THE TASK.
Look through the data below. Show each line where the string "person" occurs.

··· DATA ···

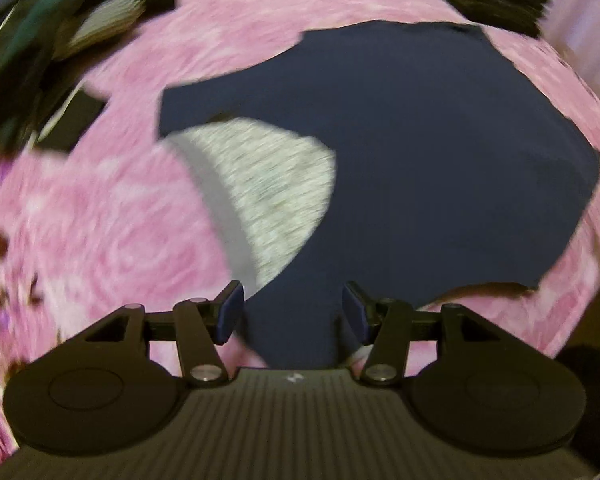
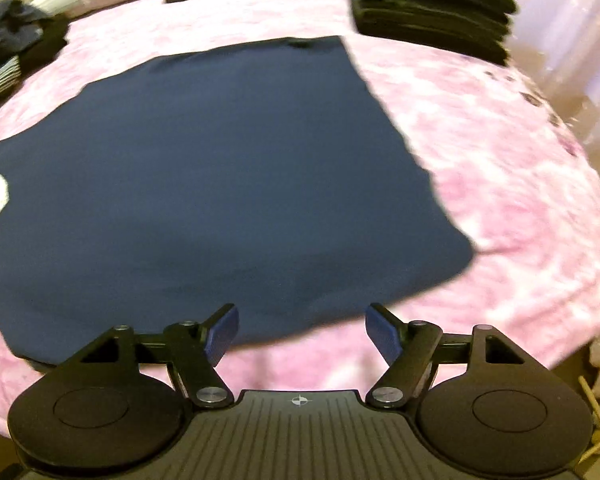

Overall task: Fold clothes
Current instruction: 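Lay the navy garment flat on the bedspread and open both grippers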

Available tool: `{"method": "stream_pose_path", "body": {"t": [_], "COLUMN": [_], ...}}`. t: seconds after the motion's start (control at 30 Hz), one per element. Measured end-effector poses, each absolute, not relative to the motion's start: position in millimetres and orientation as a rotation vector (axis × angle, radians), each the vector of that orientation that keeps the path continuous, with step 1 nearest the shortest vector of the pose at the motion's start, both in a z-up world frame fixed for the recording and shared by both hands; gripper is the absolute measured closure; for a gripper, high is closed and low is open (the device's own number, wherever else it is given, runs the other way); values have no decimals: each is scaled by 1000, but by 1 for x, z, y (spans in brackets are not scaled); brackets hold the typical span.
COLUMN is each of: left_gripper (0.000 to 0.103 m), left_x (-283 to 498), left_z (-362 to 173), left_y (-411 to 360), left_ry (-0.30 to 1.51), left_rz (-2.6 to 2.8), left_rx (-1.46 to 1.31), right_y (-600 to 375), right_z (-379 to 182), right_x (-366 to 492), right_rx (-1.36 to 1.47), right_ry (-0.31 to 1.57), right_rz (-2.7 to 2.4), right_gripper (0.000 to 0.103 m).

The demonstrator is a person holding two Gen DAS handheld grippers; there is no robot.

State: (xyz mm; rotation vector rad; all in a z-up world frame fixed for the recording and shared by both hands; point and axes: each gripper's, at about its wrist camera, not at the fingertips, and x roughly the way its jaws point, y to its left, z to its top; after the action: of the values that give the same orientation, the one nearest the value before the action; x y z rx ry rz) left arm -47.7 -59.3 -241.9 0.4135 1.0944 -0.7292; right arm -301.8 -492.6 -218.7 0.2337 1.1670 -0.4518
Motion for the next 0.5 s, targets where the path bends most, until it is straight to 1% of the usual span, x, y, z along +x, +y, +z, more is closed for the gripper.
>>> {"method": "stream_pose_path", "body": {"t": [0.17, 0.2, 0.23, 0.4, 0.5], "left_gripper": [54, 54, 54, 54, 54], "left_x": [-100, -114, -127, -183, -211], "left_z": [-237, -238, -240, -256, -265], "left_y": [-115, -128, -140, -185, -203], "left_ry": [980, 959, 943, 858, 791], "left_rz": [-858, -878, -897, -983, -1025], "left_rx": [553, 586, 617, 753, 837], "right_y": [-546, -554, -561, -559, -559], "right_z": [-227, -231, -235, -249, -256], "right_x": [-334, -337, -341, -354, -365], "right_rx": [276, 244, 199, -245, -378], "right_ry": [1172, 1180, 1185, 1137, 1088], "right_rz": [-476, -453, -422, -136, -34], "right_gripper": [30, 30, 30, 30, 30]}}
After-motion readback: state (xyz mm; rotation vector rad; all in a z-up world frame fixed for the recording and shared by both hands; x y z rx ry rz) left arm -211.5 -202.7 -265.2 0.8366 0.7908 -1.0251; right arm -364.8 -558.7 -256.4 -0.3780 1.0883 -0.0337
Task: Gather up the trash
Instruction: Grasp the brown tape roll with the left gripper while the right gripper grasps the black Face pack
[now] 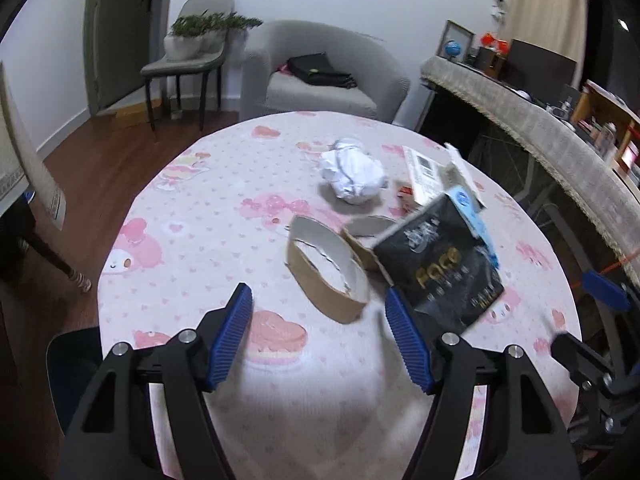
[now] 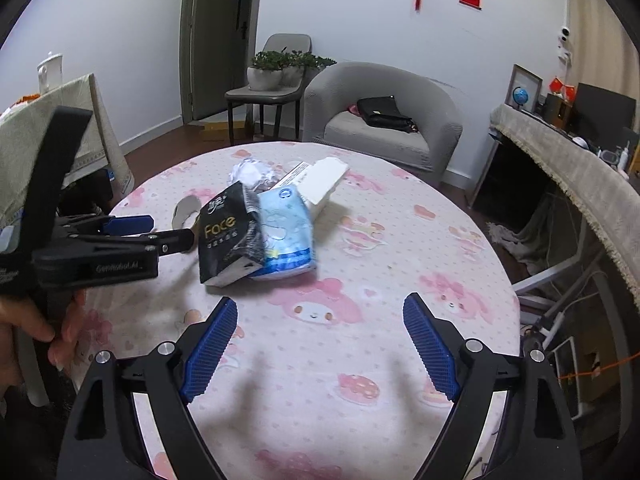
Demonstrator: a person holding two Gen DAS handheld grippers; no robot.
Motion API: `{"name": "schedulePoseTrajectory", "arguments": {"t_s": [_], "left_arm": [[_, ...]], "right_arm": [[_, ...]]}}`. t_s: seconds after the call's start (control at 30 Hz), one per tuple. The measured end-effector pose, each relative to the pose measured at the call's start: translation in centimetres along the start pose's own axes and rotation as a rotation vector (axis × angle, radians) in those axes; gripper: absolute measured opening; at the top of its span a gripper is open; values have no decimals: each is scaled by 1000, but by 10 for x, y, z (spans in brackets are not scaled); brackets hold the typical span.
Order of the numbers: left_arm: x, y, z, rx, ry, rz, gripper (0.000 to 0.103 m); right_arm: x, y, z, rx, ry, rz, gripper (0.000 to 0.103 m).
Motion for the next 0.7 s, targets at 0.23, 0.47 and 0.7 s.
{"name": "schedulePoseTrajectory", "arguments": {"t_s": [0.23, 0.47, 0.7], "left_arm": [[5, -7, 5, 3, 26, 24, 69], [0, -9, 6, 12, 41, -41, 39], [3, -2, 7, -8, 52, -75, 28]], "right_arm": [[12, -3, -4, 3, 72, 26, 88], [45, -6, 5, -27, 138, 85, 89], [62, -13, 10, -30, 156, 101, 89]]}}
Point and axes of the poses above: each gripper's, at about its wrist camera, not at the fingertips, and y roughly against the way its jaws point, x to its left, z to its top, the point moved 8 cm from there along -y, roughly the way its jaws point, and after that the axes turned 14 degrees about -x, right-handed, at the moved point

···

SOLUTION TO THIS PROBLEM.
The demonstrator is a person holding two Gen DAS handheld grippers; there is no robot.
Demonstrator: a person holding two Gen DAS handheld grippers; no robot.

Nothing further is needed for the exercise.